I'd personally say that Japanese is easier to learn for Chinese students than English, and would guess that English would be easier to learn for Italian students than Chinese. The reason for this is the writing system. Japanese writing evolved from Chinese characters in much the same way English (and Italian if I remember correctly) evolved from Latin. Also certain features will be common to each pair of writing systems: radicals to Chinese and Japanese; and prefixes, suffixes and word roots to Italian and English. (For those unfamiliar with radicals, they are in some ways similar to word roots in English.) Students who have these features in their L1 will already be primed to detect them in L2. For example, I found I could recognise prefixes in French (even though my French was awful.) Recognising Radicals in Chinese is another matter.

Students that I've taught that are native Mandarin or Taiwanese speakers (both use the same writing system) who have studied both Japanese and English tend to say Japanese is easier to learn. They generally find that reading and writting in Japanese are easier than in English.
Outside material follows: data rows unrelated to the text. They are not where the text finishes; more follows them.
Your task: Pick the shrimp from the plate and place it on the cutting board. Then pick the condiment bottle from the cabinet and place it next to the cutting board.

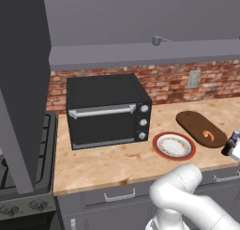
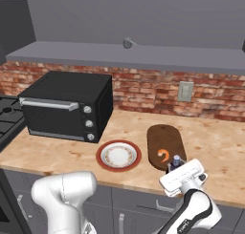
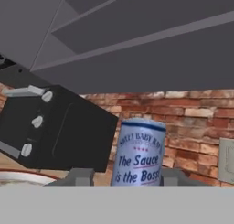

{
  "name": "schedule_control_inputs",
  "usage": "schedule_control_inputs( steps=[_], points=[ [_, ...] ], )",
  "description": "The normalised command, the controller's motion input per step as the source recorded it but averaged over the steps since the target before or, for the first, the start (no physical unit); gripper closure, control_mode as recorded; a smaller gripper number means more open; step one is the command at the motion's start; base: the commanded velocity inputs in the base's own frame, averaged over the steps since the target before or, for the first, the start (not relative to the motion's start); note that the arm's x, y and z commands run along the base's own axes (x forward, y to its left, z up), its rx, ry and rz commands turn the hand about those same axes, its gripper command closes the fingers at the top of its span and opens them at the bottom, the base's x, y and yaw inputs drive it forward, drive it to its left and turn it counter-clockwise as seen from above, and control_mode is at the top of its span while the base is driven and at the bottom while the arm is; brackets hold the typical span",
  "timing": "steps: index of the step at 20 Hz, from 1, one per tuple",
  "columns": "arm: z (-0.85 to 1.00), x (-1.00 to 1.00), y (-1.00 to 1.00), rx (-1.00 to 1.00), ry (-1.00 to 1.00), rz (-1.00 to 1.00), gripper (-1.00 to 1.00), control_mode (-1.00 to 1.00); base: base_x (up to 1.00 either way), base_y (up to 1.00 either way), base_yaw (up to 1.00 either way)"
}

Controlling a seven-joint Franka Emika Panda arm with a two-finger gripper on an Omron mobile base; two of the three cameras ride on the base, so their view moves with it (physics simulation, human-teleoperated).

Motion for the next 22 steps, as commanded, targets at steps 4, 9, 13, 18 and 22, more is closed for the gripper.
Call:
schedule_control_inputs(
  steps=[4,9,13,18,22],
  points=[
    [-0.34,0.03,0.08,-0.03,0.04,0.00,1.00,-1.00,0.00,0.00,0.00],
    [-0.32,0.01,0.06,-0.03,0.04,0.00,1.00,-1.00,0.00,0.00,0.00],
    [-0.32,0.03,0.03,-0.02,0.05,0.00,1.00,-1.00,0.00,0.00,0.00],
    [-0.31,0.05,0.03,-0.02,0.06,0.00,1.00,-1.00,0.00,0.00,0.00],
    [-0.27,0.05,0.01,0.00,0.06,0.00,1.00,-1.00,0.00,0.00,0.00]
  ],
)
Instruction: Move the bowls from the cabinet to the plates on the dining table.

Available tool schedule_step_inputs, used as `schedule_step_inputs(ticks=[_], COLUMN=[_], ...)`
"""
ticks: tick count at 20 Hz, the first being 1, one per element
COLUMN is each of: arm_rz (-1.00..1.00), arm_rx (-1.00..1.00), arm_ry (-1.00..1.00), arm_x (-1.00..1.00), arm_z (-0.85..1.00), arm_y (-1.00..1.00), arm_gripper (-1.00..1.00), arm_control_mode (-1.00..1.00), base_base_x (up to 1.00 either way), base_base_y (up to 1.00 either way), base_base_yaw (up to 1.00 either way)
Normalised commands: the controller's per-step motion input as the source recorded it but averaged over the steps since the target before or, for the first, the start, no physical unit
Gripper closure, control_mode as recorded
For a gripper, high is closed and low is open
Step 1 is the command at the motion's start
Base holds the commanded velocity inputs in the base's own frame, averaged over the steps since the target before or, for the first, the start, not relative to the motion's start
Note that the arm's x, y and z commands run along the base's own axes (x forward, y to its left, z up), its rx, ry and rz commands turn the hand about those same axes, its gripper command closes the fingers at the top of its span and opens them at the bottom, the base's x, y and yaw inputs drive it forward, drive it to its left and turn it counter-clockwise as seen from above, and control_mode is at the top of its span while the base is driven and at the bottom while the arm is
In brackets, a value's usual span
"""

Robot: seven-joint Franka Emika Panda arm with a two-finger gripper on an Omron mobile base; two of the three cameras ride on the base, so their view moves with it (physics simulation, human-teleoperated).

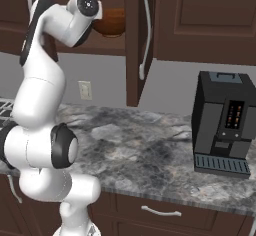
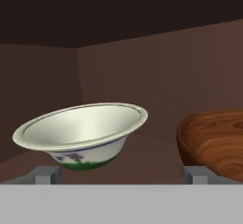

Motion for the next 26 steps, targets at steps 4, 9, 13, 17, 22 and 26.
schedule_step_inputs(ticks=[4,9,13,17,22,26], arm_rz=[0.0,0.01,0.03,0.04,0.04,0.04], arm_rx=[0.0,0.0,0.01,0.08,0.09,0.03], arm_ry=[-0.11,-0.05,0.03,0.1,0.09,0.07], arm_x=[-0.19,-0.29,-0.33,-0.32,-0.33,-0.35], arm_z=[-0.14,-0.07,0.02,0.0,0.0,0.05], arm_y=[0.62,0.6,0.5,0.39,0.38,0.43], arm_gripper=[-1.0,-1.0,-1.0,-1.0,-1.0,-1.0], arm_control_mode=[-1.0,-1.0,-1.0,-1.0,-1.0,-1.0], base_base_x=[0.0,0.0,0.0,0.0,0.0,0.0], base_base_y=[0.0,0.0,0.0,0.0,0.0,0.0], base_base_yaw=[0.0,0.0,0.0,0.0,0.0,0.0])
I also feel it is worth talking about teaching methodology in this discussion. Within English teaching, speaking and listening skills are highly valued; unfortunatley, this is not the case within Mandarin teaching were reading is emphasised. In fact, this is true to the point were I find I can read characters and produce them with the correct stroke order, and tell you what they mean in English but not in Chinese. Interestingly, this is not a problem the Asian students in my class share. I have studied French in a class where all the other students were native Mandarin speakers. I found my speaking ability exceeded everyone else in the class (with one possible exception, but she did work much harder than me.) Also, I could use English to help me understand some new vocabulary while they could not do the same with Chinese. I also found that I was much more comfortable with speaking work than my classmates. I find now that I am studying Chinese, were reading is emphasised, I am much less comortable with the work. I think that the emphasis placed on different skills within teaching may also effect students perceived performance. Chinese speaking students writing performance is generally better than there speaking performance when they are compared to European students. (Although I do not feel that Chinese speaking student's reading performance in English is particularly good, as they are generally to reliant on memorisation and do not do well on skills such as skimming, scanning, and deriving meaning from context. This, perhaps, is related to their L1 language system.)